At the artist's request, Volart's rooms are bathed in industrial white fluorescent light that gives the exhibition a scenographic, almost theatrical character, in keeping with the forceful structures (cages, cells, rooms, quadrilaterals, lattices... .) and the materials with which he gives them life, especially iron, which he likes to work with because “he has no memory.” “It is a very hard work but also very emotional, which speaks above all about life in cities,” considers Juncosa, who has rescued from the artists' studio works that had never been shown before, such as Room Four Forty, a sculptural group. of iron and lead from 1993. “When you are alone in the workshop, you create the story yourself, you make a work and you keep it until you think it is time to show it, but there are others that stay there,” she explains.

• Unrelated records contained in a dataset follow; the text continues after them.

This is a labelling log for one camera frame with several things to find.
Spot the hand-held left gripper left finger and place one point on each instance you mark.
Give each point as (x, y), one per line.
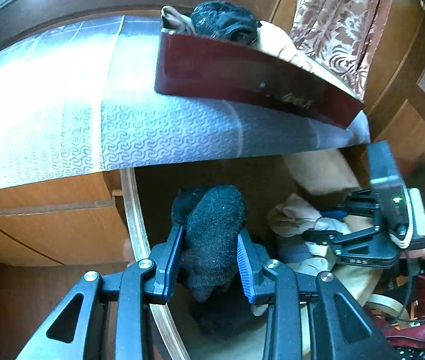
(169, 266)

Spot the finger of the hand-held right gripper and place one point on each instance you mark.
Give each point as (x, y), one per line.
(358, 204)
(325, 235)

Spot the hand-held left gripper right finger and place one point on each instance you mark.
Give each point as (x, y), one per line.
(244, 270)

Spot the beige sock bundle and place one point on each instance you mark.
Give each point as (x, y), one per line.
(291, 213)
(276, 41)

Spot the black fuzzy sock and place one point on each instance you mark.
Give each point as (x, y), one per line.
(212, 225)

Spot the wooden drawer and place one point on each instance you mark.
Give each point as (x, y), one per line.
(152, 195)

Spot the red tin box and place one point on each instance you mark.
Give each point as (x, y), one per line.
(235, 78)

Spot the black fluffy sock bundle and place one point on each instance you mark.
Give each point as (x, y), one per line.
(223, 18)

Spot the white sock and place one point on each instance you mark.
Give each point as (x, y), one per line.
(332, 223)

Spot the dark navy sock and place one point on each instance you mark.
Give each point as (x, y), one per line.
(227, 318)

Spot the pale round rim object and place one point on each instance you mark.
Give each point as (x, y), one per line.
(389, 302)

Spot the person's red jacket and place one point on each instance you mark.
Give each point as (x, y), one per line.
(422, 333)

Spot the wooden cabinet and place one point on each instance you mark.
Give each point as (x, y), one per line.
(47, 225)

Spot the blue checked cloth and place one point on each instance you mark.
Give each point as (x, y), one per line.
(141, 131)

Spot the brown patterned curtain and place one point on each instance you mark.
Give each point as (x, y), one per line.
(340, 18)

Solano arrived late to art. Once his marriage broke up, he enrolled in Fine Arts when he was 30 years old. Her three children were small and she worked in the living room. Due to lack of resources, she worked with the materials that she could afford, such as the plaster of that Pedris II, a stone bench made of tow, metal mesh and steel that today is part of the Macba collection and here opens the route. The exhibition (until July 14) also shows the more intimate and direct photographer Susana Solano, who reflects on memory through Black on White (the close-up face of her mother, suffering from Alzheimer's, camouflaged among the worn heads of the marble statues in the Piazza di Spagna in Rome) or the footprints left by his naked son in the sand (Shame Taken). In a third frieze we see close-ups of one of the dogs that have accompanied her throughout her life, a Mallorcan bestial dog that she adopted after a pig slaughter in Miquel Barceló's studio. “As soon as I was born, my mother put a dog under my crib. She said, 'come, take care of the girl.' And she raised the dog for me,” the artist laughs.

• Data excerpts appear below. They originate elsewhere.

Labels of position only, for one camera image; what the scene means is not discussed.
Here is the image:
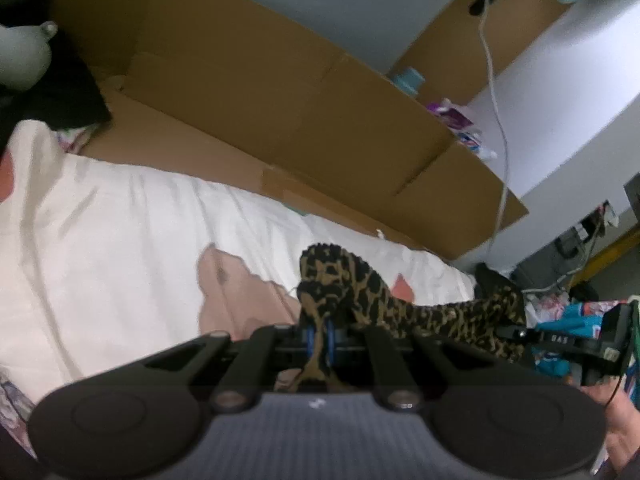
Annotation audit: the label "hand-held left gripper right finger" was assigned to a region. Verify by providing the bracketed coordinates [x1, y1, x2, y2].
[322, 322, 503, 413]

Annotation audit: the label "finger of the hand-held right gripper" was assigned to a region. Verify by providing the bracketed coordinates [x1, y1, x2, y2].
[496, 325, 538, 343]

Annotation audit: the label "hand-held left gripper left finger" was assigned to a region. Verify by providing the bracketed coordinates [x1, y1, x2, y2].
[135, 322, 317, 413]

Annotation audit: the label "leopard print garment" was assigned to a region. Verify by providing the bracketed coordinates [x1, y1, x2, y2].
[272, 242, 528, 393]

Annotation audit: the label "person's right hand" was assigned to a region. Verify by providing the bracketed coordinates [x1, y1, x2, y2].
[590, 385, 640, 480]

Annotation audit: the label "teal printed cloth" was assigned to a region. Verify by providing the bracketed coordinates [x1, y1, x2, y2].
[535, 300, 640, 381]

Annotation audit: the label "white plastic bag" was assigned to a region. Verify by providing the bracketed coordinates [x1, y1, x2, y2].
[525, 290, 571, 326]

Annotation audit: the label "folded black garment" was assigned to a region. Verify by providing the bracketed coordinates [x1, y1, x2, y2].
[475, 262, 526, 306]

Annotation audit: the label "cream printed blanket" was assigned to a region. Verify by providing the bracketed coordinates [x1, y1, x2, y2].
[0, 120, 481, 461]

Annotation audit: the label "pink packets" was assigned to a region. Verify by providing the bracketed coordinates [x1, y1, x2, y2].
[427, 100, 498, 161]

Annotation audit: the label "flat cardboard sheet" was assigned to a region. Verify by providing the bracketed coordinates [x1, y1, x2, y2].
[45, 0, 531, 261]

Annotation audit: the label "blue bottle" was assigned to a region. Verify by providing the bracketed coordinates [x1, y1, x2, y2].
[392, 66, 426, 97]

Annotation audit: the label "tall cardboard box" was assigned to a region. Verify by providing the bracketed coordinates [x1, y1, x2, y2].
[395, 0, 571, 106]

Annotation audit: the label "dark grey pillow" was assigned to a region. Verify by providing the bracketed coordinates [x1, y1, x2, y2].
[0, 50, 113, 136]

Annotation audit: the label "grey plush toy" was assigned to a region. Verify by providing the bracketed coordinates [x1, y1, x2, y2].
[0, 20, 58, 91]

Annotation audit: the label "white cable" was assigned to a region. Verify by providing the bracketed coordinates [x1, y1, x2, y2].
[477, 0, 511, 256]

There is also the traveling Solano, who seeks contact with other territories and diverse people, who allows herself to be surprised and opens herself to the world, bringing back intriguing large sculptures such as Lalibela, inspired by the churches of the Christian monastic city in the north. from Ethiopia, carved from a single block of stone. Or the one that denounces the working conditions in a paper factory in India, in Salim's Papel (2000), an installation that brings together two large photographs arranged as if they were an altar on two oriental rugs.

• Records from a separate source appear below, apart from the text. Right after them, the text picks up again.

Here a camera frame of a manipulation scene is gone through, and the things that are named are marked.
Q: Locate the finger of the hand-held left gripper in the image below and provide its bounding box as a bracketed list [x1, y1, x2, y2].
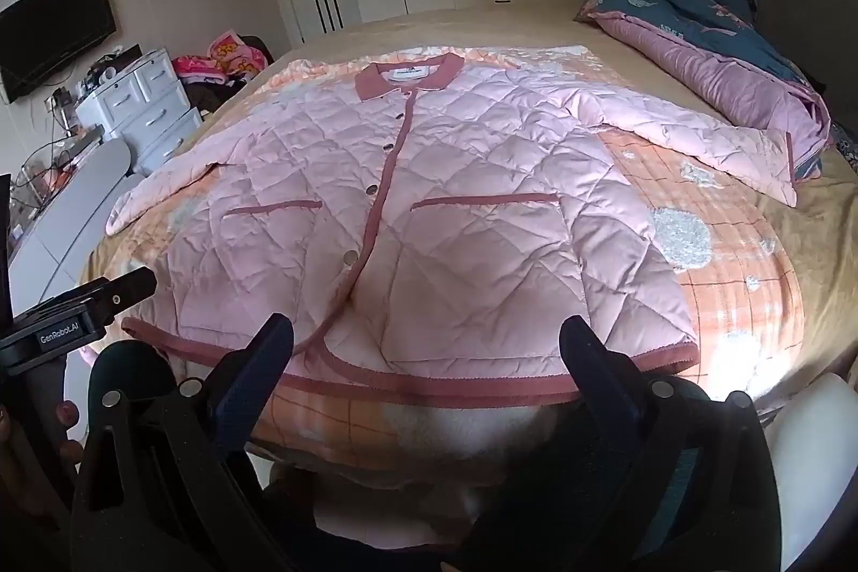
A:
[84, 267, 158, 318]

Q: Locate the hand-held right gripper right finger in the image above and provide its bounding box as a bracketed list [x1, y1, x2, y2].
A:
[469, 314, 782, 572]

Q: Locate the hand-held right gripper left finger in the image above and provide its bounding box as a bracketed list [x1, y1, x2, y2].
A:
[70, 312, 296, 572]

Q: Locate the pink quilted jacket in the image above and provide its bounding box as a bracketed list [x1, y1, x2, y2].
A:
[106, 53, 802, 408]

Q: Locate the dark clothes pile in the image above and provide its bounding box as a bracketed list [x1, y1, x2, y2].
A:
[184, 36, 276, 114]

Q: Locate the person's left hand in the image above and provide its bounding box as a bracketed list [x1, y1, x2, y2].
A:
[55, 401, 85, 466]

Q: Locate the white oval panel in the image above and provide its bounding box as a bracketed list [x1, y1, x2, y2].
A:
[20, 138, 133, 231]
[10, 173, 145, 311]

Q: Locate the orange checked blanket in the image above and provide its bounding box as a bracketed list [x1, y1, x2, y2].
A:
[80, 42, 805, 479]

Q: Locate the white drawer chest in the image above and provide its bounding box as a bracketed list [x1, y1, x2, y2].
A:
[75, 48, 205, 177]

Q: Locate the pink printed blanket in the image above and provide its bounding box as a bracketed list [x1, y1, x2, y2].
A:
[173, 31, 269, 84]

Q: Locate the black television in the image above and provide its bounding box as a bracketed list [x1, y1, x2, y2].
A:
[0, 0, 118, 104]

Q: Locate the blue floral quilt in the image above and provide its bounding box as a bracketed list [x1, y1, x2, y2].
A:
[575, 0, 835, 184]

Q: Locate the dark patterned cloth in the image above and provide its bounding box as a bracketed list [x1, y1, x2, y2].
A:
[831, 123, 858, 171]

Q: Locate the bed with beige sheet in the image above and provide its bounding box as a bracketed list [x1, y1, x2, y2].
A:
[80, 5, 858, 479]

Trips that have made her “more respectful and human” and invite her to rethink her place in the world. Something similar to what happens to the viewer when he is faced with architectural forms, whose titles, placed after the fact, not only do not explain but also evoke opposing ideas. Like that Thermal Station No. 2 (1987) that seems to refer to an urn or a sarcophagus, or the fabulous Casus Bellis III, from the late nineties when he experiments with other materials and his works lose rigidity, a semicircle of soft matter that seems to have deflated due to passage. of time and absences.